Fortunately, there are some great post-workout recovery tools that I’ve found to help tremendously — foam rollers being one of the very best. Foam rollers come in various shapes and sizes, as well as a range of textures. Some have been designed to provide a lighter surface massage, and others are geared for deeper muscle relief. With the right instructions, you can also use foam rollers to stretch and increase flexibility.
In order to provide a comprehensive review of the best foam rollers, I’ve evaluated a few from top brands myself — like Trigger Point, Tiger Tail, and even lululemon. I tested these rollers individually, the day after higher-impact workouts, in order to determine just how well they worked.
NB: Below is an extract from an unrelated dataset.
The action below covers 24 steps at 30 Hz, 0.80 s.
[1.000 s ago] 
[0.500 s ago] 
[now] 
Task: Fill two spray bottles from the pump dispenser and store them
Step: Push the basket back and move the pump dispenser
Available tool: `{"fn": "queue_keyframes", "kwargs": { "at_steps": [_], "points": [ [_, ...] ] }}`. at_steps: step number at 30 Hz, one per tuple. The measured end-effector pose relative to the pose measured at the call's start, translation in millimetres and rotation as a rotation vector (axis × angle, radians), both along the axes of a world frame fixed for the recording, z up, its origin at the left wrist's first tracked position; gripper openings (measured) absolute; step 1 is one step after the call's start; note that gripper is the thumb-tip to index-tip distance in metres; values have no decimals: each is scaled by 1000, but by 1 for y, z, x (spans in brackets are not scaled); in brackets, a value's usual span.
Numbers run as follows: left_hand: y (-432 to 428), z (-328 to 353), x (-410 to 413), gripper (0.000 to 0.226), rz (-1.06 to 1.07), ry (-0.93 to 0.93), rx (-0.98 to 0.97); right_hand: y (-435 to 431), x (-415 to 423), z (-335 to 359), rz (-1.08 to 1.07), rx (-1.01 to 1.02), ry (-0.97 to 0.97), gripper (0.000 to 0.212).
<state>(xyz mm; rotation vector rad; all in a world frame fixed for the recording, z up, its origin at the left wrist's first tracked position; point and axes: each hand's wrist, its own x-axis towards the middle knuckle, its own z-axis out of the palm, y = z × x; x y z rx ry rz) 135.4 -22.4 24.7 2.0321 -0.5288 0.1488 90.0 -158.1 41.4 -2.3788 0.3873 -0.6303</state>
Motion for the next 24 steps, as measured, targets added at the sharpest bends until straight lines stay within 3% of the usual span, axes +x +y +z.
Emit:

For some additional guidance on using foam rollers and tips from an expert, The Post consulted Brian Carroll, a Tier 3 coach at Equinox Park Ave. Carroll has over 18 years of experience in martial arts, bodybuilding, and calisthenics. If you would like to learn more about using foam rollers as a recovery or workout tool, you can head directly to the expert recommendations section. Otherwise, read on for our top picks.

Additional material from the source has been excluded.